World

The mysterious wave of deaths of Russian oligarchs

by

In the past three months, seven Russian millionaires have died under cryptic circumstances — some with their families. Most of them were involved in the oil and gas sectors.

April 19, Lloret de Mar, Catalonia: Spanish police receive a call from Fedor Protosenia, son of a Russian oligarch whose family owns a mansion in the city. He reports that for hours he tried to call his mother from France, but she wouldn’t answer the phone.

When the police arrive at the property, they find only the bodies of his parents and sister. Police assume that Fedor’s father, millionaire Serguei Protosenia, stabbed the two women to death and then hanged himself in the house’s garden. However, doubts about what actually took place quickly arise.

A day earlier, in Moscow, 3,000 km away, the police made another terrible discovery: Vladislav Avaiev, also a multimillionaire, his wife and 13-year-old daughter are dead in their luxurious apartment in the Russian capital. Russian state news agency Tass reported that he had a pistol in his hand. Authorities suspect he first killed his wife and daughter and then shot himself.

Both incidents took place within a 24-hour period, and the supposed courses of events are surprisingly similar. Furthermore, Protosenia and Avaiev were multimillion-dollar oligarchs from the highest echelons of the Russian oil and gas industries. Protosenia went on to be vice president of the natural gas company Novatek, while Avaiev served as vice president of Gazprombank.

The cases are the latest in a mysterious series of deaths of Russian oligarchs — mainly in the energy sector — that took place in 2022. In late January, a month before Russian troops invaded Ukraine, Leonid Schulman, 60, a manager of high level of the company Gazprom, would have committed suicide.

Then, on February 25, Alexander Tiuliakov, another former manager of the energy giant, was found dead in his home in St. Petersburg. Three days later, Ukrainian oil and gas tycoon Mikhail Watford was found dead in the garage of his country estate in Surrey, southern England.

On March 24, billionaire Vasili Melnikov, head of the medical supply company MedStom, was found dead with his wife Galina and two young children in their apartment in the Russian city of Ninzhni Novgorod. The details of the deaths also have parallels with those of Protosenia and Avaiev.

And then there is the case of Andrei Krukovski. The 37-year-old was the director of the Krasnaia Poliana ski resort, located near Sochi. Russian President Vladimir Putin is said to have repeatedly invited his friends to go skiing there. According to Russian newspaper Kommersant, Krukovski was hiking on May 2 when he fell off a cliff.

Links with the Kremlin?

The deaths of seven super-rich Russians in three months under such dire circumstances have sparked all sorts of speculation. Several media outlets speculated that the suicides could have been faked.

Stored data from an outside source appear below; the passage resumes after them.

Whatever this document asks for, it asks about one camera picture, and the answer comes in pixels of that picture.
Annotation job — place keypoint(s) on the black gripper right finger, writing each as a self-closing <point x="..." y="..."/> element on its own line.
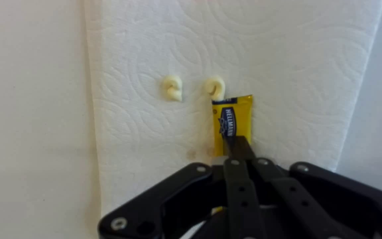
<point x="332" y="199"/>

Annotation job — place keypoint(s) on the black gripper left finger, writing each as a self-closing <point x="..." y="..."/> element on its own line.
<point x="239" y="190"/>

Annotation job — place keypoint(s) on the yellow mayonnaise packet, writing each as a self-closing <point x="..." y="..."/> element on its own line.
<point x="242" y="117"/>

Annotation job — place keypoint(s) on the pale mayonnaise blob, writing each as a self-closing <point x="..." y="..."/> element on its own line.
<point x="216" y="88"/>
<point x="172" y="89"/>

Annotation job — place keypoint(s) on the white paper towel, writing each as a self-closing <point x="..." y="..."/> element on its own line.
<point x="133" y="133"/>

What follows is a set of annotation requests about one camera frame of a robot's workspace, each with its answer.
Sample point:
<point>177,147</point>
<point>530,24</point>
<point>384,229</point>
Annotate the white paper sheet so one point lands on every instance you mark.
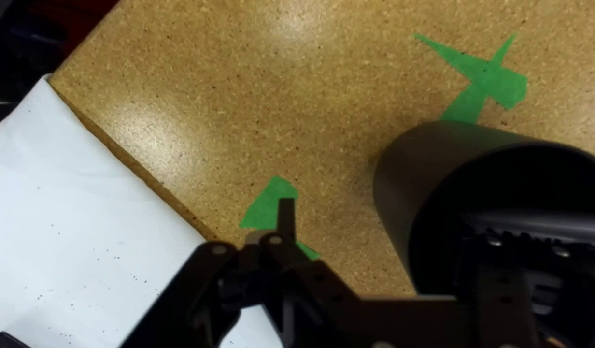
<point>73,233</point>

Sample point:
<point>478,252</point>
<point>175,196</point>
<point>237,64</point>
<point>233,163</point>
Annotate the green tape cross mark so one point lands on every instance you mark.
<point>488,80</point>

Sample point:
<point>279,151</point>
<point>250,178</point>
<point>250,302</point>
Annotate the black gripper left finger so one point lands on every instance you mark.
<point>272,291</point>

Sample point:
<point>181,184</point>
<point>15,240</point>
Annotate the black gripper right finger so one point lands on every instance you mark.
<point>536,291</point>

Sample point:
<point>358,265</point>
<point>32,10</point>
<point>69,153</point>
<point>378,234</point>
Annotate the black cup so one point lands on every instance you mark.
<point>407,184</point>

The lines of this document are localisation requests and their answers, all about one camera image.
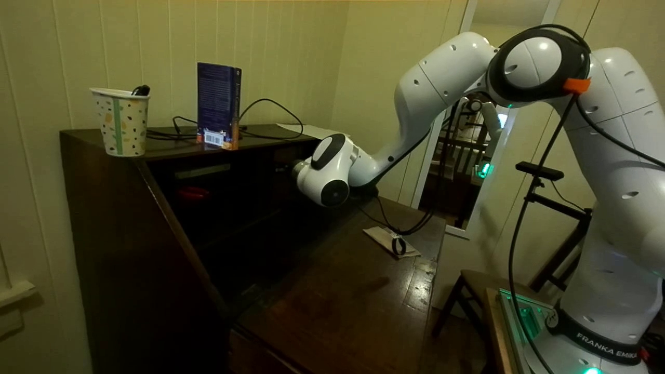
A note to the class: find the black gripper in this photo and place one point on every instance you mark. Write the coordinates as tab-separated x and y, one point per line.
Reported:
284	170

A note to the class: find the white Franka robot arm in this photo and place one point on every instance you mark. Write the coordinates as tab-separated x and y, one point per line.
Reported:
450	69

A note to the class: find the dark blue box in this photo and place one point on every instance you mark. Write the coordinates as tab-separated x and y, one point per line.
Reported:
220	105

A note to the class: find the small red object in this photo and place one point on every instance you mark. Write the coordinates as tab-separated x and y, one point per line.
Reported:
192	195

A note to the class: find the dark wooden secretary desk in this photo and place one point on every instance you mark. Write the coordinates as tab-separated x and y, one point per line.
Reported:
346	298

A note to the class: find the black utensil in cup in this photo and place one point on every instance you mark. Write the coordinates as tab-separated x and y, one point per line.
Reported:
142	90

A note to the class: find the polka dot paper cup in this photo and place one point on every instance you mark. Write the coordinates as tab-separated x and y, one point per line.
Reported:
124	126

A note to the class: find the dark wooden background furniture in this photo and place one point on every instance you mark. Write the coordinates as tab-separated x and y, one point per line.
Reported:
450	187

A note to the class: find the wooden stool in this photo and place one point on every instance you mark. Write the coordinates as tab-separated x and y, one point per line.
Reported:
470	279

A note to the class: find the black camera tripod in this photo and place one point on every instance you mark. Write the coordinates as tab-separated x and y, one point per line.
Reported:
542	171

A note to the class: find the robot mount table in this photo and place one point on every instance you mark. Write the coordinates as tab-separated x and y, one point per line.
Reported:
514	313

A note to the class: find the white wall ledge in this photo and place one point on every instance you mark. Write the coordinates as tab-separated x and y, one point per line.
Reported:
13	294

Some of them even suggested that the Kremlin — or even Putin himself — might be involved.

In recent years, there have been several dramatic assassination attempts on Kremlin critics. In August 2020, opposition leader Alexei Navalni was poisoned with the nerve agent Novichok while at Tomsk airport. Two years earlier, Sergei Skripal, former head of the Russian intelligence agency GRU, was similarly poisoned. Both Navalni and Skripal survived.

In 2006, Alexander Litvinenko, a former Russian security officer who defected to the UK, was fatally poisoned with radioactive polonium in London. In 2017, the American newspaper USA Today published the results of an investigation that states that at least 38 oligarchs died or disappeared over three years. What is striking about the 2022 incidents is that none of the dead oligarchs were known to have made critical public comments about the invasion of Ukraine. At the same time, none of them were on the lists of international sanctions imposed after the invasion.

A text posted on social media by the Warsaw Institut, a Polish think tank specializing in Russia and security policy, said that both Russian police and Gazprom security services had quickly launched investigations into the places of the killings that took place in Russia. “Possibly, some people connected to the Kremlin are now trying to cover up traces of fraud in state-owned companies.”

There is no evidence to support this theory or about third-party involvement. In the case of Serguei Protosenia, Spanish police continue to assume that the deaths were homicide followed by suicide. However, Fedor Protosenia, son of the Russian oligarch, says he does not believe this was the case.

“My father is not a murderer,” he told several British media outlets.